Journal of Microbiology, Immunology and Infection (Feb 2023)
The molecular and epidemiological characteristics of carbapenemase-producing Enterobacteriaceae isolated from children in Shanghai, China, 2016–2021
Abstract
Background: We isolated the carbapenemase-producing Enterobacteriaceae (CPE) strains from children during 2016–2021 in Shanghai, China and investigated the antimicrobial resistance, molecular and epidemiological features of these isolates. Methods: Antimicrobial susceptibility tests were performed to confirm the carbapenem resistance.
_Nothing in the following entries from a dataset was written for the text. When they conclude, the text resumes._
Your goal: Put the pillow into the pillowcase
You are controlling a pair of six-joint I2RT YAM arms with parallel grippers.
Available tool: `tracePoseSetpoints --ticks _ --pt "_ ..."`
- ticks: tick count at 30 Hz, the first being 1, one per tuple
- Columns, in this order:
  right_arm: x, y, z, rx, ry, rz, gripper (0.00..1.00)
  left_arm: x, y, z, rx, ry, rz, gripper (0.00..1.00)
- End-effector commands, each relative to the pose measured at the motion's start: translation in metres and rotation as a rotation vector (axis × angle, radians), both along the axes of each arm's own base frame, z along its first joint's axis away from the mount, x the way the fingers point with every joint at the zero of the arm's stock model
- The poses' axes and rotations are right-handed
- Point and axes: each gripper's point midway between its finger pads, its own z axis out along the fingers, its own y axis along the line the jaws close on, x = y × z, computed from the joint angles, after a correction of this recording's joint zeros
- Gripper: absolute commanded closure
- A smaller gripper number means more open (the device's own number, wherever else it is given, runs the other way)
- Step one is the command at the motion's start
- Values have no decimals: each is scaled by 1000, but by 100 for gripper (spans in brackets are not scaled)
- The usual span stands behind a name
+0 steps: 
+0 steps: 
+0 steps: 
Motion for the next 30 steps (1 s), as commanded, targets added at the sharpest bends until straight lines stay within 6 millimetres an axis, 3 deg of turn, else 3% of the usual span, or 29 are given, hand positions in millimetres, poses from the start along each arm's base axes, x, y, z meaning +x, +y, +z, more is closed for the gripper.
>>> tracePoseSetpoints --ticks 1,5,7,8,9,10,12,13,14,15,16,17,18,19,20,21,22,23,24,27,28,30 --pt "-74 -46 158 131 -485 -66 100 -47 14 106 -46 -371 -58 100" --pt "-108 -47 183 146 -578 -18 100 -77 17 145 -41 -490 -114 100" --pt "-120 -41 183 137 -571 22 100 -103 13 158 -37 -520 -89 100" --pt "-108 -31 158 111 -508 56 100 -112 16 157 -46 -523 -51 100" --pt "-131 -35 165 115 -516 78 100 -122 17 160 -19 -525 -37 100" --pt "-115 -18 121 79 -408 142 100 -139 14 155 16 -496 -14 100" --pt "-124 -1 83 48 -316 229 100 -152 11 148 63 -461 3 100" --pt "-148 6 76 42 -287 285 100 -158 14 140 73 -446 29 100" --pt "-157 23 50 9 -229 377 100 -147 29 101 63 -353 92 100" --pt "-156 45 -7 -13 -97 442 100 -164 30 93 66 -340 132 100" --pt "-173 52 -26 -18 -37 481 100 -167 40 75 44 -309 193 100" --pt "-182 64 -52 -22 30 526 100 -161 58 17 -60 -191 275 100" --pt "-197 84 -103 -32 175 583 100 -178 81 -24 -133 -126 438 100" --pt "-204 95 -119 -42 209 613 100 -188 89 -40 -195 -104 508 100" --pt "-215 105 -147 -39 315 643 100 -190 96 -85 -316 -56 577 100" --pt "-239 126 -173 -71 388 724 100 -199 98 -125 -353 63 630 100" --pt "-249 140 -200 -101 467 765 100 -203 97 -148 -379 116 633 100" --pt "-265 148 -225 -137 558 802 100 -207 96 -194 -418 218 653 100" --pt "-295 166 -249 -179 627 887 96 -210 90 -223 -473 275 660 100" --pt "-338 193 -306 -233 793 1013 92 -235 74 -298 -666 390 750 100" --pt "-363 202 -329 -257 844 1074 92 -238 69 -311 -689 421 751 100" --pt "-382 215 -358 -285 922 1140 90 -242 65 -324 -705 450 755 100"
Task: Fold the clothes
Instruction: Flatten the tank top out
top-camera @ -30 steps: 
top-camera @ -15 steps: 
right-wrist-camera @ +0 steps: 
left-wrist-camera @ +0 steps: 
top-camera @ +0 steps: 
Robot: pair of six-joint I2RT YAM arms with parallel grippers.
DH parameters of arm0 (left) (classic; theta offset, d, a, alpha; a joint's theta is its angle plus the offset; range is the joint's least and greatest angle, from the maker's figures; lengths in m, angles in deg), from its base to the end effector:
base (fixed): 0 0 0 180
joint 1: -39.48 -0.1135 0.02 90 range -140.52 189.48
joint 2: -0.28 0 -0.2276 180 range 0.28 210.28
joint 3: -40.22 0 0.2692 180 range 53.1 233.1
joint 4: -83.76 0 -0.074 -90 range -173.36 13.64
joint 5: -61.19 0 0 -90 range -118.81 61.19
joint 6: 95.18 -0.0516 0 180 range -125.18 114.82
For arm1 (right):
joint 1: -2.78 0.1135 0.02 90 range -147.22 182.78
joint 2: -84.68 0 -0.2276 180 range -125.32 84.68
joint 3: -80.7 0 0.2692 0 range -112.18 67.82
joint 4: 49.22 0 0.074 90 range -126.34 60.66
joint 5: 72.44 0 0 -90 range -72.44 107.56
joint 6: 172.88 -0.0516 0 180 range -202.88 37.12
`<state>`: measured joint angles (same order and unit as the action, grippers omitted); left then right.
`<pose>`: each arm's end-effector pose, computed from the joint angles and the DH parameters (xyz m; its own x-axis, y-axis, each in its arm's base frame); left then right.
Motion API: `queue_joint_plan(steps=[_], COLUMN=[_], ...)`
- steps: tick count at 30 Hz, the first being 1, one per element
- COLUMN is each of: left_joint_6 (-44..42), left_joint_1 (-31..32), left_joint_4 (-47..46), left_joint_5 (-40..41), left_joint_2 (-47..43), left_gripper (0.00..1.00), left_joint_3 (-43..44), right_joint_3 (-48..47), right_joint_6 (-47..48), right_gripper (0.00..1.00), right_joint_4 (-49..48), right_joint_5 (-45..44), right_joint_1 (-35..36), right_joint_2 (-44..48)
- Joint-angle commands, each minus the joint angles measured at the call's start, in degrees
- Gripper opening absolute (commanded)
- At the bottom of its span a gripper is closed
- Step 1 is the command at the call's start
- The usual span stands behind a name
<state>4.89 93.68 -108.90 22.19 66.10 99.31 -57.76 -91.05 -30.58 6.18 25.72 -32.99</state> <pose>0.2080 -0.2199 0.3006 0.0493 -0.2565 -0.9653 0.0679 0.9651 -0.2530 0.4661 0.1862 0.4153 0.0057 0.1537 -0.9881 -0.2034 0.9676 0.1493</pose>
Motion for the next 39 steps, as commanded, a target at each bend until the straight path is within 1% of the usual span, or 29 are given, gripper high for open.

Carbapenemase production was assessed by the rapid phenotypic identification of five major carbapenemases (KPC, NDM, VIM, IMP, and OXA-48), which were further confirmed by PCR amplification and sequencing. Multilocus sequence typing (MLST) was conducted for phylogenetic analyses. Results: A total of 320 CPE strains were collected from 2016 to 2021, consisting of carbapenemase-producing Klebsiella pneumoniae (CP-Kpn, 55.0%), Escherichia coli (CP-Eco, 24.5%) and Enterobacter cloacae (CP-Ecl, 20.4%) and others (2, 0.1%). NDM was the primary carbapenemase (67.6%) in children, followed by KPC(26.4%), IMP(5.3%) and OXA-48 (0.6%). The minimum inhibitory concentration (MIC) for imipenem has been increasing from 2016 to 2021. NDM and KPC isolates are high resistant while IMP strains show the lower resistant to imipenem. Invasive infection accounted for 10.7% of CPE-related infections and was mainly caused by CP-Kpn (70.6%). NDM-Kpn was detected in 51.8% of infants (70.8% of neonates), while KPC-Kpn was mainly isolated from non-infants (56.3%∼64.3%). ST11 was the primary clone (64.6%) of KPC-Kpn and presented an increasing trend from 2016 to 2021. Conclusion: NDM is widely prevalent and transfers among CPE strains in children. NDM-Kpn shows the most serious threat to infants, especially to neonates. High-risk clone of ST11 KPC-Kpn should be paid more attention and monitored continuously in children.